DATA SEGMENT =
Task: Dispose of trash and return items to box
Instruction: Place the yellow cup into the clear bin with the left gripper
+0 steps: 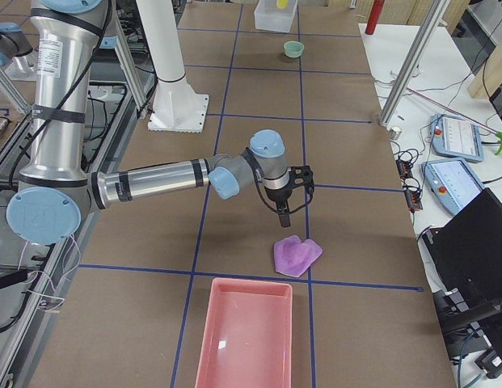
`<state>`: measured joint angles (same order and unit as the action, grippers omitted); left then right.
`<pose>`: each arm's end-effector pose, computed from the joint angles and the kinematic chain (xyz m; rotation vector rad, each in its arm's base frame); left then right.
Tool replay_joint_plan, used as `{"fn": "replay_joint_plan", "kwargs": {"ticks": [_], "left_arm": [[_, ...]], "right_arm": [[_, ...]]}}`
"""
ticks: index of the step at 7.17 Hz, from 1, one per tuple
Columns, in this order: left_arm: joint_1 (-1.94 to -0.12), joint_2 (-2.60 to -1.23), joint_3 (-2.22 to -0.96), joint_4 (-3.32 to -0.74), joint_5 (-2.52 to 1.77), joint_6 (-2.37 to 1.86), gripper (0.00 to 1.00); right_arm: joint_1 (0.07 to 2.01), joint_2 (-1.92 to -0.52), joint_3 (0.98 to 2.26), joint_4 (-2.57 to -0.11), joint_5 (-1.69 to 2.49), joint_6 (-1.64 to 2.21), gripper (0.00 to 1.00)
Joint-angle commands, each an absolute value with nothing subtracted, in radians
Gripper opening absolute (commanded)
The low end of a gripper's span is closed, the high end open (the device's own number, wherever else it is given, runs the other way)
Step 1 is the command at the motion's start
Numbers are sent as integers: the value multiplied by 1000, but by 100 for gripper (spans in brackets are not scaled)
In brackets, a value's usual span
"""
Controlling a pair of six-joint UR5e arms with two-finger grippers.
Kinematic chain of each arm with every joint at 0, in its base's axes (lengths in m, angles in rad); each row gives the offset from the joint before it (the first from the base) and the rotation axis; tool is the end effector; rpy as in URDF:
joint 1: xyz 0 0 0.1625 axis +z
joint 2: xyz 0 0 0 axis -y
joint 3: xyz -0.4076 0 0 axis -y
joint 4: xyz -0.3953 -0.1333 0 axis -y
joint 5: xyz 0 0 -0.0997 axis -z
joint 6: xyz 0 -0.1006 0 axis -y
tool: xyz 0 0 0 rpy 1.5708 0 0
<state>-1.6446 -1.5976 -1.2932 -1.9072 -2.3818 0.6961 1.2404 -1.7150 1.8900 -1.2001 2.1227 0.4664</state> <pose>-0.0970 -0.4933 0.7286 0.3859 0.7334 0.6217 -0.0732 -0.4616 0.5185 0.2810 -0.7014 -0.0211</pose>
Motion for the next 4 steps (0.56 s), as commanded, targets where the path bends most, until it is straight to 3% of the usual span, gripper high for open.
{"fn": "replay_joint_plan", "kwargs": {"ticks": [1,4], "left_arm": [[-1643,-1586,-1177,-2148,-2384,515,0],[-1622,-1583,-1143,-2215,-2448,440,0]], "right_arm": [[1239,-1715,1890,-1200,2118,466,100],[1238,-1715,1890,-1198,2118,466,100]]}}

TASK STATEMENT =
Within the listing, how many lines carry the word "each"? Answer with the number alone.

ANSWER BELOW =
3